Dr Sam Prince - Founder of Zambreros

“[T]he thing that inspired us was, we can just obsess about making the best general practice experience on planet earth, not only for patients but also noting that doctors are exquisitely skilled at advocating for patients.”

Next Practice aims to use technology to assist rather than replace doctors. It brings together innovative technology and doctors who are passionate about healthcare. It’s healthcare “re-imagined.”

“I am not interested in best practices anymore. I'm interested in the next practice and what happens next because I think we can elevate ourselves to something beyond that.”

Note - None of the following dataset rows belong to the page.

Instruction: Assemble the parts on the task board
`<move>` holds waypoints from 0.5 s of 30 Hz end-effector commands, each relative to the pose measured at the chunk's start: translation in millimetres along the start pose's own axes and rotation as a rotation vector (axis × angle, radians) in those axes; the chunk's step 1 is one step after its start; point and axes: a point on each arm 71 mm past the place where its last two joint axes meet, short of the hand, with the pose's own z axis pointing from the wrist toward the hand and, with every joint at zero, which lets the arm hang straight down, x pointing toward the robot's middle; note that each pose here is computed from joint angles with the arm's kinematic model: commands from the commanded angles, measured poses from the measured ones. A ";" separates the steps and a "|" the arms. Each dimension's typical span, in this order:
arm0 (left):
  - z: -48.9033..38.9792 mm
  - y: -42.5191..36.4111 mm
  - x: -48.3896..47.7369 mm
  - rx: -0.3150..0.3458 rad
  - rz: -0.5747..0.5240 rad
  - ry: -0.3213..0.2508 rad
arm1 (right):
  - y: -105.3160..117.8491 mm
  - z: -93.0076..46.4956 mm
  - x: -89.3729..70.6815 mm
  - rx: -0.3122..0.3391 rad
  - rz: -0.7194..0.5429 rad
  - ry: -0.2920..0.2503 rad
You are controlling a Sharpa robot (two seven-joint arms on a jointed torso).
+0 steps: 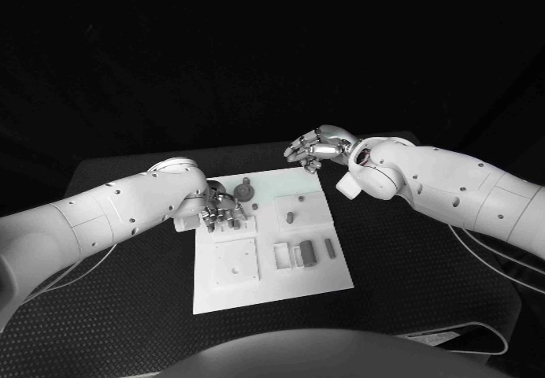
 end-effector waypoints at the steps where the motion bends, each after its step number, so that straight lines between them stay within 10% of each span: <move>1: -1.7 -1.0 1.3 0.021 -0.004 0.014 | 0.2 -0.1 1.4 -0.006 0.000 0.014; 8: -8.4 1.3 -3.0 0.045 -0.015 0.003 | -0.7 -0.4 0.8 -0.004 0.000 0.013; 15: -25.7 2.3 -28.2 0.057 -0.037 -0.059 | -1.2 -0.6 0.4 -0.003 0.000 0.011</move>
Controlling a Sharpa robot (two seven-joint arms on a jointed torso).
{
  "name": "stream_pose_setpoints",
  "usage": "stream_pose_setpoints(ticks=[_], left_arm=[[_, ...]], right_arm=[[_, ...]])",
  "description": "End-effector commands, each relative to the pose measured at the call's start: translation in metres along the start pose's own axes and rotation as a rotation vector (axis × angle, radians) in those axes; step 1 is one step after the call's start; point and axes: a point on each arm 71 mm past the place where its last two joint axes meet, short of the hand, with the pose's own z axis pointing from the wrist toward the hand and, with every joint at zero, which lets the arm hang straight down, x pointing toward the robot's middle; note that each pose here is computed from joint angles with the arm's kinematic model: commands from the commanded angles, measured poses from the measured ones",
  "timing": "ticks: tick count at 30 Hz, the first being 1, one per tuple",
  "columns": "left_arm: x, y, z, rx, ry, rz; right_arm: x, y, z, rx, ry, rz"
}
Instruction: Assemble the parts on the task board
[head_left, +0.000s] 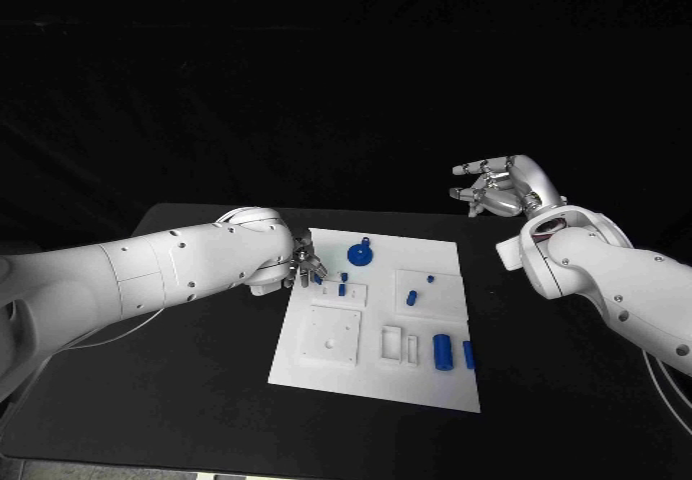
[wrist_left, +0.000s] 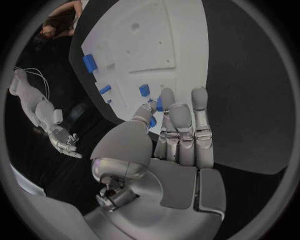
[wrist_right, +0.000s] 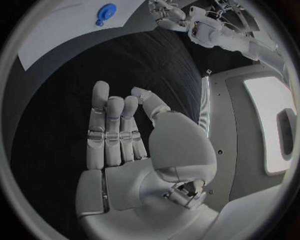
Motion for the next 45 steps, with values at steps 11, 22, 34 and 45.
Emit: stream_pose_setpoints(ticks=[11,22,34,45], left_arm=[[0.0117,-0.0041,0.0004,0.052,-0.116,-0.04],[0.0223,-0.0015,0.0036,0.042,-0.084,-0.021],[0.0254,-0.0011,0.0048,0.045,-0.09,0.023],[0.0273,-0.0024,0.0044,0.053,-0.087,0.03]], right_arm=[[0.002,0.008,0.0,-0.035,-0.028,0.028],[0.003,0.008,0.0,-0.033,-0.023,0.031],[0.003,0.007,0.0,-0.028,-0.015,0.03],[0.003,0.006,0.0,-0.025,-0.011,0.03]])
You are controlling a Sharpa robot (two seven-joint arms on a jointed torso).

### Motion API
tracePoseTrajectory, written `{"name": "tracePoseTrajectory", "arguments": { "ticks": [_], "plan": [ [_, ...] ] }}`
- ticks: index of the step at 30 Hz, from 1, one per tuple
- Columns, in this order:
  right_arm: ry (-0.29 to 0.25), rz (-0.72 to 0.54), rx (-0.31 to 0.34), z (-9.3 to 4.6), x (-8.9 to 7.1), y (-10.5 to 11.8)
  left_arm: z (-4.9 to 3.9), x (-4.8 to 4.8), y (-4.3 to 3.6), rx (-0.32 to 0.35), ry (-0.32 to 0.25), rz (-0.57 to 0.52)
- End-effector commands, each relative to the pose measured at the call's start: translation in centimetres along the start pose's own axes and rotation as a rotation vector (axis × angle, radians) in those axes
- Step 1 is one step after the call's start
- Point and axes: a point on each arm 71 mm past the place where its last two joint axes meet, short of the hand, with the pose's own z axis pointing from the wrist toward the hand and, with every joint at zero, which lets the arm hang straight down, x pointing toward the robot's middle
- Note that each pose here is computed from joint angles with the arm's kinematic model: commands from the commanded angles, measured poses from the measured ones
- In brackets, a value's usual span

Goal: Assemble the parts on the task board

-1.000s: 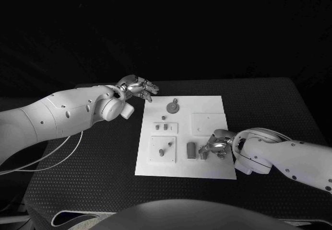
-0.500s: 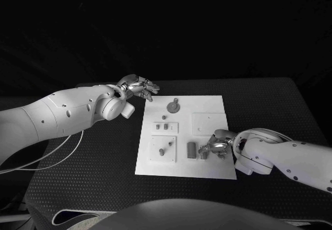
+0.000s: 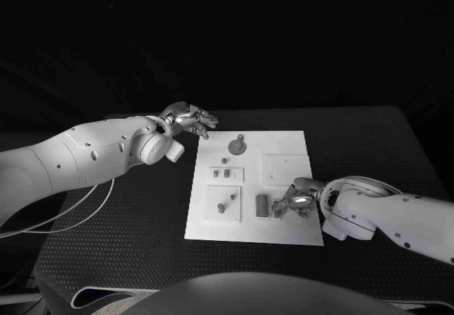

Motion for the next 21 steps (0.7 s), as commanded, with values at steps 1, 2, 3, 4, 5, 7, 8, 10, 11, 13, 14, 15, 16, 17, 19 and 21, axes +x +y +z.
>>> {"name": "tracePoseTrajectory", "arguments": {
  "ticks": [1,2,3,4,5,7,8,10,11,13,14,15,16,17,19,21],
  "plan": [
    [0.029,-0.007,-0.034,0.0,0.3,0.4,0.05,0.20,-0.19,0.009,0.013,0.000],
    [0.031,-0.008,-0.033,0.0,0.4,0.4,0.05,0.18,-0.18,0.008,0.012,0.000],
    [0.033,-0.009,-0.033,0.0,0.4,0.4,0.04,0.17,-0.17,0.008,0.012,0.000],
    [0.034,-0.010,-0.033,0.0,0.4,0.4,0.04,0.16,-0.17,0.008,0.011,0.000],
    [0.037,-0.012,-0.033,-0.1,0.4,0.3,0.04,0.15,-0.17,0.008,0.011,0.000],
    [0.040,-0.017,-0.035,-0.1,0.4,0.3,0.04,0.16,-0.17,0.008,0.011,0.000],
    [0.042,-0.019,-0.035,-0.1,0.3,0.1,0.05,0.17,-0.17,0.008,0.012,0.000],
    [0.047,-0.022,-0.041,-0.2,0.3,0.0,0.05,0.18,-0.18,0.008,0.013,0.000],
    [0.054,-0.024,-0.045,-0.3,0.3,-0.1,0.05,0.17,-0.17,0.008,0.012,0.000],
    [0.070,-0.025,-0.058,-0.5,0.4,-0.3,0.04,0.11,-0.15,0.007,0.011,0.000],
    [0.074,-0.024,-0.061,-0.6,0.4,-0.3,0.03,0.09,-0.14,0.007,0.011,0.000],
    [0.078,-0.024,-0.066,-0.7,0.4,-0.4,0.02,0.08,-0.13,0.007,0.011,0.000],
    [0.084,-0.025,-0.069,-0.7,0.5,-0.4,0.02,0.07,-0.13,0.007,0.010,0.001],
    [0.089,-0.026,-0.071,-0.8,0.5,-0.5,0.03,0.08,-0.13,0.007,0.011,0.000],
    [0.102,-0.031,-0.074,-0.8,0.6,-0.5,0.05,0.14,-0.14,0.007,0.013,0.000],
    [0.111,-0.035,-0.072,-0.8,0.6,-0.6,0.05,0.16,-0.15,0.007,0.014,0.000]
  ]
}}
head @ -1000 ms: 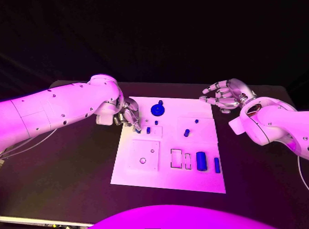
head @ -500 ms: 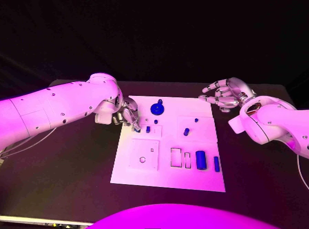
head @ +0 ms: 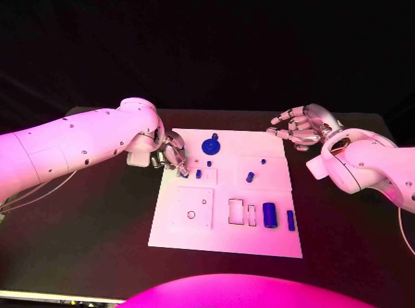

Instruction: Assemble the parts on the task board

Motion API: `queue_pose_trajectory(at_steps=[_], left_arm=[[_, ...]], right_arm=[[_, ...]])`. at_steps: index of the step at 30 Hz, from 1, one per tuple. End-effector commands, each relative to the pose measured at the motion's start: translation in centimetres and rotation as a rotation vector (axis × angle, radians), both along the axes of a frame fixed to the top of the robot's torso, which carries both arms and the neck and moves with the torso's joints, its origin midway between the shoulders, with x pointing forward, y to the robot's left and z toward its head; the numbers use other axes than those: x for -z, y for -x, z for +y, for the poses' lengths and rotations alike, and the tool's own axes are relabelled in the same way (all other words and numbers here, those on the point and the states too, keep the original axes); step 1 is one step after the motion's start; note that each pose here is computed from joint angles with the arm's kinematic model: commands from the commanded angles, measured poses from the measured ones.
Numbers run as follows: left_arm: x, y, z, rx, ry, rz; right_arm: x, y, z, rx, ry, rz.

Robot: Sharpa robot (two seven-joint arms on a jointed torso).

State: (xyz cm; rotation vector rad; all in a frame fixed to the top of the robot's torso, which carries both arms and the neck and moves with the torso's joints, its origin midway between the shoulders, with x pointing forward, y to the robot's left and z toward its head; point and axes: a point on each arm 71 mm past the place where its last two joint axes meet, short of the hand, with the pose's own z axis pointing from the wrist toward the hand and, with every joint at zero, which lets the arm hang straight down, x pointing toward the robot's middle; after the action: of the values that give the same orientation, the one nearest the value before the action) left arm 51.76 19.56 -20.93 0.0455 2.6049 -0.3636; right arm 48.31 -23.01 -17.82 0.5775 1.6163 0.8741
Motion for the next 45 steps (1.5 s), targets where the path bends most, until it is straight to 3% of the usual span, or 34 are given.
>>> queue_pose_trajectory(at_steps=[1,18,30,45], left_arm=[[-0.02,0.11,-0.3,0.016,0.008,0.018],[0.34,-0.32,-1.1,0.014,-0.008,0.026],[0.40,-1.05,-0.8,-0.034,-0.015,-0.026],[0.58,-0.76,-1.2,-0.010,-0.018,0.000]], right_arm=[[0.0,0.0,0.1,-0.008,0.000,-0.006],[0.0,0.1,0.1,-0.007,0.000,-0.007],[-0.1,0.0,0.1,-0.006,0.000,-0.008],[0.0,0.0,0.1,-0.007,0.000,-0.007]])
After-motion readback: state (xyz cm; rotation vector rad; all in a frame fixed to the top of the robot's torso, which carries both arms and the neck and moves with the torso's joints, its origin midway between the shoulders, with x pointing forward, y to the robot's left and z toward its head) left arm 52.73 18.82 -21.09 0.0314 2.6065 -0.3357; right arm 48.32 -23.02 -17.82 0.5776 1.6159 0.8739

Sam is positive about the future of healthcare and is passionate about ensuring the industry is driven towards a forward-thinking future. He illustrates this importance with an anecdote from his time in Sri Lanka, where he often does charity work. He was thrilled to be able to give a scholarship to a little girl who’d passed her U10 and had grown up in a village similar to the town where his mother had grown up. Sam and his mother asked the girl:

“We are greatly honoured to be able to offer you a scholarship in school. You can do whatever you want… so what do you want to do?”

The girl replied that she wanted to be a bus ticket collector, and at first, they were surprised that this was what the girl saw as the pinnacle, the thing she wanted to do most.

“But if you stood from her vantage point and looked out from the slum at all you could see, there was this bus that would pass by every once in a while. The bus driver was a man, so she thought she could not do that, but everyone on that bus wore suits (and things like that), and there was this young girl in this beautiful white dress who collected bus tickets. And so [the little girl] thought: ‘That is the absolute pinnacle of what I can attain’.”  

Sam says that although aspiring to pinnacles beyond what you can see is difficult, it’s important to think bigger and better for the future of the medical industry.